朱利安下马,朝其他骑手吩咐几句,我听不到他们说了些什么。骑手们待在马上不动。朱利安检查了一下仍在抽搐的人面蝎尾狮,然后看看我,露出微笑。他走过去,脚踏住怪物的胸口,单手抓住长矛,把它从死掉的怪物身上猛地拔了出来。他把长矛插在地上,把摩根斯坦的缰绳系在长矛柄上。他伸手拍拍马的肩膀,转头看着我,朝我走过来。

他走到我面前,说:“我希望你没有杀掉贝拉。”

“贝拉?”我重复道。

他看了一眼天空。我随着他的视线望去。天上看不到任何鸟儿的踪影。

“它是我最喜欢的一只鸟。”

“我很抱歉。”我说,“我误会了要发生的事情。”

他点点头。

“算了。我确实对你做过一些坏事。现在你可以告诉我,我离开宫殿之后,那边都发生了什么。布兰德挺过来了吗?”

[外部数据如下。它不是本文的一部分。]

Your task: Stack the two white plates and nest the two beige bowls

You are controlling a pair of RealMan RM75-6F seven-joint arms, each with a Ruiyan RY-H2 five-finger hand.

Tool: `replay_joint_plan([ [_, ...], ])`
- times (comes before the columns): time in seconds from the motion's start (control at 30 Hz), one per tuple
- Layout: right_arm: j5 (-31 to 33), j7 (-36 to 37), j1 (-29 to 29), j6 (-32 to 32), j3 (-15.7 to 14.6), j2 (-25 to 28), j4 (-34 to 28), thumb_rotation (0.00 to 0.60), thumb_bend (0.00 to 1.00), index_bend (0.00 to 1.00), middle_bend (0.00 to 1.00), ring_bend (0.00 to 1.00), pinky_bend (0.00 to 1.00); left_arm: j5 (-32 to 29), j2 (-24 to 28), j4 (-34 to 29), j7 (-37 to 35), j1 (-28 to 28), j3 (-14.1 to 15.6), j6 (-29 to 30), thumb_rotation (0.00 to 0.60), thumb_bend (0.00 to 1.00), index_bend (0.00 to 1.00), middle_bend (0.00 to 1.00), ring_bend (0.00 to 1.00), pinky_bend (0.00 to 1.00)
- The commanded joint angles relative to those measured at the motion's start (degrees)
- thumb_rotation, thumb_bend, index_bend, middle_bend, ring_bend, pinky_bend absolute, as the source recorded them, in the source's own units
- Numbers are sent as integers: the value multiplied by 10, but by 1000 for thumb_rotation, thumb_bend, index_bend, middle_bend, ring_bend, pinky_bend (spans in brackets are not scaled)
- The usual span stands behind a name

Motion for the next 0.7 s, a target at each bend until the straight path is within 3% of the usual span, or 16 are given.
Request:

“是的,”我说,“这件事你算解脱了。他声称是菲奥娜要刺杀他。不过她不在场,无法盘问。她也是在那晚离开的。真奇怪你们俩没有碰上。”

他笑起来。

“我猜就是这样。”他说。

“为什么你要在那种惹人怀疑的情况下溜走?”我问,“这对你很不利。”

他无所谓地耸肩。

“我又不是第一次被人误会。再说,如果要考虑意图,我和我们的小妹妹一样有罪。如果可能的话,我自己也会那么做。把他救回来的那天晚上,我已经准备好一把刀。只是我当时被人挤到一边去了。”

“为什么?”我追问。

他哈哈大笑。

“为什么?因为我害怕那个混蛋,这就是为什么。好久以来,我一直以为他死了,当然也希望如此——被他与之交易的黑暗力量干掉了。你对他真正了解多少,科温?”

“我们长谈了一次。”

“说下去。”

“他承认他和布雷斯还有菲奥娜制订了一个计划,想得到王位。他们会努力让布雷斯加冕成为国王,他和菲奥娜也可以分享王权。他们利用你刚才说的那种力量,以确保老爹缺席。布兰德说他本来想争取凯恩到他们那一边,但是凯恩却转到你和艾里克那边。你们三个人组成了一个类似的阴谋小集团,将艾里克推上王位,抢在他们之前先夺取了权力。”

他点头。

“时间的次序是正确的,但是背后的原因不对。我们并不是不想得到王位,但至少在那个时候,我们并不打算用那么唐突的手段。我们组成了自己的集团来对抗他们的集团,只有这么做才能确保安珀王位不被僭取。起初,我们最多只能说服艾里克暂时摄理大位。在这种情况下突然加冕称王,他担心自己很快就会横死。这时候,你突然出现了,而且有权继承王位。你参加了这场王位争夺战,这是我们无法承受的。局面会彻底恶化,因为布兰德那一伙人正在外面威胁我们——用战争来威胁。我们觉得,如果王位已经被人占据,他们以王位为借口开战的可能性就小了很多。但我们不能让你登上王位,因为你不会甘愿做一个傀儡。如果你加冕称王,这正是你在这场游戏里必须扮演的角色。再说,你对政治上的很多事都显得相当无知。所以我们说服艾里克冒这个风险,加冕称王。这就是事情发生的背景。”